Chronic pain is a prevalent concern for older individuals, often leading to a decline in mental well-being, especially through conditions like depression. This study explores the potential effectiveness of Music Intervention (MI) as a non-pharmacological approach to alleviate depressive symptoms in those experiencing chronic pain.

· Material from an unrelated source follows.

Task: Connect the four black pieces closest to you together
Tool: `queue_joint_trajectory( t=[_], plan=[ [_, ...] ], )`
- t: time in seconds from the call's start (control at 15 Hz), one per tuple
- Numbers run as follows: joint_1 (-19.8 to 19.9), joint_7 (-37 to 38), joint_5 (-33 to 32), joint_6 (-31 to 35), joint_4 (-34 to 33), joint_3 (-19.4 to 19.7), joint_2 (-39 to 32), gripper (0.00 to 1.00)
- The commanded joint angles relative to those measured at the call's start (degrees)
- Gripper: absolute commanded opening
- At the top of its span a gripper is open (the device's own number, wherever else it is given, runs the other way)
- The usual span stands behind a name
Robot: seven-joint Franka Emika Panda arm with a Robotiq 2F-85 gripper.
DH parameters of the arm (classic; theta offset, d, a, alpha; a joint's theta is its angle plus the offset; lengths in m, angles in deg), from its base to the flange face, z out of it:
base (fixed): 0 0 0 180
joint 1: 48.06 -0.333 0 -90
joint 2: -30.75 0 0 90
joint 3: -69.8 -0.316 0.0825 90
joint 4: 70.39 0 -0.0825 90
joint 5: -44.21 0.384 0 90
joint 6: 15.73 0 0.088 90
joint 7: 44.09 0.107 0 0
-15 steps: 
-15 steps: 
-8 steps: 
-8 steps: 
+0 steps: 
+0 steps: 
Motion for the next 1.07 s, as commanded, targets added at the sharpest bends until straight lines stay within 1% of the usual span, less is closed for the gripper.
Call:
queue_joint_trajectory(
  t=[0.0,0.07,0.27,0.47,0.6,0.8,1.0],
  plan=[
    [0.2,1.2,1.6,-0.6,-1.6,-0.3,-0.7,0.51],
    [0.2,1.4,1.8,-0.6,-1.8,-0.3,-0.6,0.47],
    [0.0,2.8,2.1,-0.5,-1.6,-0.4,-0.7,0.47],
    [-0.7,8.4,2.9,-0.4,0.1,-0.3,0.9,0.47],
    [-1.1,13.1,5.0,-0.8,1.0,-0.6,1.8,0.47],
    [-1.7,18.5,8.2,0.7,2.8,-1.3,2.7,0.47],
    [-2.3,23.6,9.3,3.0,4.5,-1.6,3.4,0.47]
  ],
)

Existing methodologies lack predictive accuracy, prompting the introduction of the Predicting Chronic Pain-based Music Intervention (PCP-MI) model. Utilizing machine learning, the PCP-MI model customizes music treatments based on individual characteristics and preferences, showcasing promising results across various metrics related to pain, anxiety, heart and respiratory rates, pain tolerance, emotional well-being, quality of life, and depression severity. The PCP-MI method demonstrated a mean performance across multiple metrics, encompassing pain intensity (17.75%), anxiety level (27.79%), heart rate (78.30 bpm), respiratory rate (15.90 bpm), pain tolerance threshold (59.37 seconds), emotional well-being (75.56%), quality of life (74.81%), and depression severity (65.27%). This research suggests a promising avenue for enhancing the psychological well-being of a vulnerable group, representing a significant advancement in comprehensive pain treatment approaches.
基于音乐干预的老年人慢性疼痛诱发抑郁预测模型
慢性疼痛是老年人普遍关注的问题,通常会导致精神健康状况下降,尤其是抑郁症等疾病。本研究探讨了音乐干预(MI)作为一种非药物疗法对缓解慢性疼痛患者抑郁症状的潜在效果。现有的方法缺乏预测准确性,因此引入了基于音乐干预的慢性疼痛预测模型(PCP-MI)。PCP-MI 模型利用机器学习,根据个人特征和偏好定制音乐治疗方法,在疼痛、焦虑、心率和呼吸频率、疼痛耐受性、情绪健康、生活质量和抑郁严重程度等各种相关指标方面取得了良好的效果。PCP-MI 方法在疼痛强度(17.75%)、焦虑程度(27.79%)、心率(78.30 bpm)、呼吸频率(15.90 bpm)、疼痛耐受阈值(59.37 秒)、情感幸福感(75.56%)、生活质量(74.81%)和抑郁严重程度(65.27%)等多个指标上都取得了平均成绩。这项研究为提高弱势群体的心理健康水平提供了一条大有可为的途径,是疼痛综合治疗方法的一大进步。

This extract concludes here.